Moreover, in an effort to protect ordinary people, these LPs are limited to institutional investors or very wealthy individuals, those who’ve already invested at least ¥100 million ($750,000) in stocks or bonds. This limitation is a major constraint on generating more angel funds.
As France and the UK have shown, governments can enable the middle class to invest in angel funds while still protecting them from excess risk. So far, however, Japanese officials have refused to remedy the law.
Fortunately, there is still time for Tokyo to correct these design flaws before legislation is written. Unfortunately, that’s not likely. Perhaps, if policymakers find the program attracting few investors, they will fix it. My fear is that they will draw the mistaken conclusion that Japanese culture makes people too risk-averse to invest. France didn’t need to change its culture; it just instituted a better design.
The French Revolution in Startups
Mark Bivens, who had worked as a venture capitalist in France before moving to Japan, said he “applauds the Kishida administration’s initiatives for startups,” but added that Tokyo would do well to draw inspiration from France, as well as from a similar scheme in Britain.
In the late 1990s, out of fear that, despite its world-class giants, France was falling behind in global competitiveness, the government created a Mutual Fund For Innovation (FCPI). Under the FCPI scheme, ordinary people could receive huge tax benefits from investments in start-ups via venture capital and angel firms.
Far from being forced to take a high-risk gamble on a single company, as in Japan, they could place their money in a diverse portfolio of startups chosen by professionals who were licensed and scrutinized by the government.
The startups themselves had to meet the criteria for being knowledge-intensive innovators with growth potential, having devoted at least one-third of their revenue over three years to research, having less than 500 employees, and being headquartered in the EU.
During 2000-2017, citizens who invested in firms no older than seven years could reduce their income tax bill every year by 25% of the amount they invested up to a maximum deduction of €12,000 ($13,000)—€24,000 for a married couple—as long as they held the investment for five years.
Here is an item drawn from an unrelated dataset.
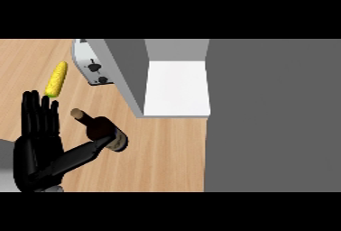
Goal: Pick up the wine, place it into the cabinet and close the cabinet
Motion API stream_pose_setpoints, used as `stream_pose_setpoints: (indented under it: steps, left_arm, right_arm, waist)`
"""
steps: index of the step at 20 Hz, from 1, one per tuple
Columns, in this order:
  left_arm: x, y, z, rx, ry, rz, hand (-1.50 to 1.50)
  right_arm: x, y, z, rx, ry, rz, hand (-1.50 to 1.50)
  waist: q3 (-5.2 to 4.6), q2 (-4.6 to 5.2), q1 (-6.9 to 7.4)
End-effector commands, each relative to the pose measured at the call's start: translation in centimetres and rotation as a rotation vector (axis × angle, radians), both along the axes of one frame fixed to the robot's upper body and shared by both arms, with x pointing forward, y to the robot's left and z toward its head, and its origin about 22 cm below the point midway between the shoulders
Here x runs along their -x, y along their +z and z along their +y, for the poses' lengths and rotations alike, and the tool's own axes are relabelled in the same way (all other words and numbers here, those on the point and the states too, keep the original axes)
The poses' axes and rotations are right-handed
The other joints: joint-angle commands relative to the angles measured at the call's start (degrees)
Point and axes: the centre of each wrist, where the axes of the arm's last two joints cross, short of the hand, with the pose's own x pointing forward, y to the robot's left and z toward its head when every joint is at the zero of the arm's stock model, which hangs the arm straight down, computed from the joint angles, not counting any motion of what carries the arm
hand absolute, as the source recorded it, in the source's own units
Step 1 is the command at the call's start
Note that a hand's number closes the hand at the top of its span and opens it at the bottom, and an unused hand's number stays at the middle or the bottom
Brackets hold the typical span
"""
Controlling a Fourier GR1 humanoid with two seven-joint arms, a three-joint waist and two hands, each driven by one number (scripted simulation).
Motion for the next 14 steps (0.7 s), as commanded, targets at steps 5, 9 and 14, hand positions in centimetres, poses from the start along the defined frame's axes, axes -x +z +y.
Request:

They could reduce their misnomered “wealth tax”—which caught many middle-class people—by half of the amount they invested up to a maximum of €50,000 ($54,000).
On top of that, profits were exempt from the capital gains tax. As a result, in a typical year, more than 100,000 people invested a total of €1 billion ($1.08 billion) into these programs, an average of €10,000 ($11,000) per household.
In 2017, the French government declared that the program had achieved its goal of “transforming the mental software of the French populace to appreciate the importance of startups,” and reduced the size of the incentives.
Although the initial years were difficult and program details had to be refined, the program hit its stride and now provides excellent returns. For example, the median fund launched in 2008 returned to investors cash adding up to five times their initial investment. The median fund began in 2014 and provided a stunning 12-fold return on the investment.
The availability of financing created a virtuous cycle: the availability of funding lured talented people and new startups now grow around 20% a year. The influx of talented founders has, in turn, encouraged more professionals to invest. By 2015 (the latest number available), the number of professional business angels reached 8,000.
Bivens, who was skeptical when the FCPI program began, was one of those professionals before he moved to Japan. In 2021, total external funding raised by startups reached a record €12.4 billion ($13.4 billion). Bivens’ verdict: “France’s high-tech ecosystem has now grown into a tremendous success, and I assert that government support via tax policy was the key catalyst.”
If France can succeed in overcoming its anti-entrepreneurial habits and mindset, why not Japan?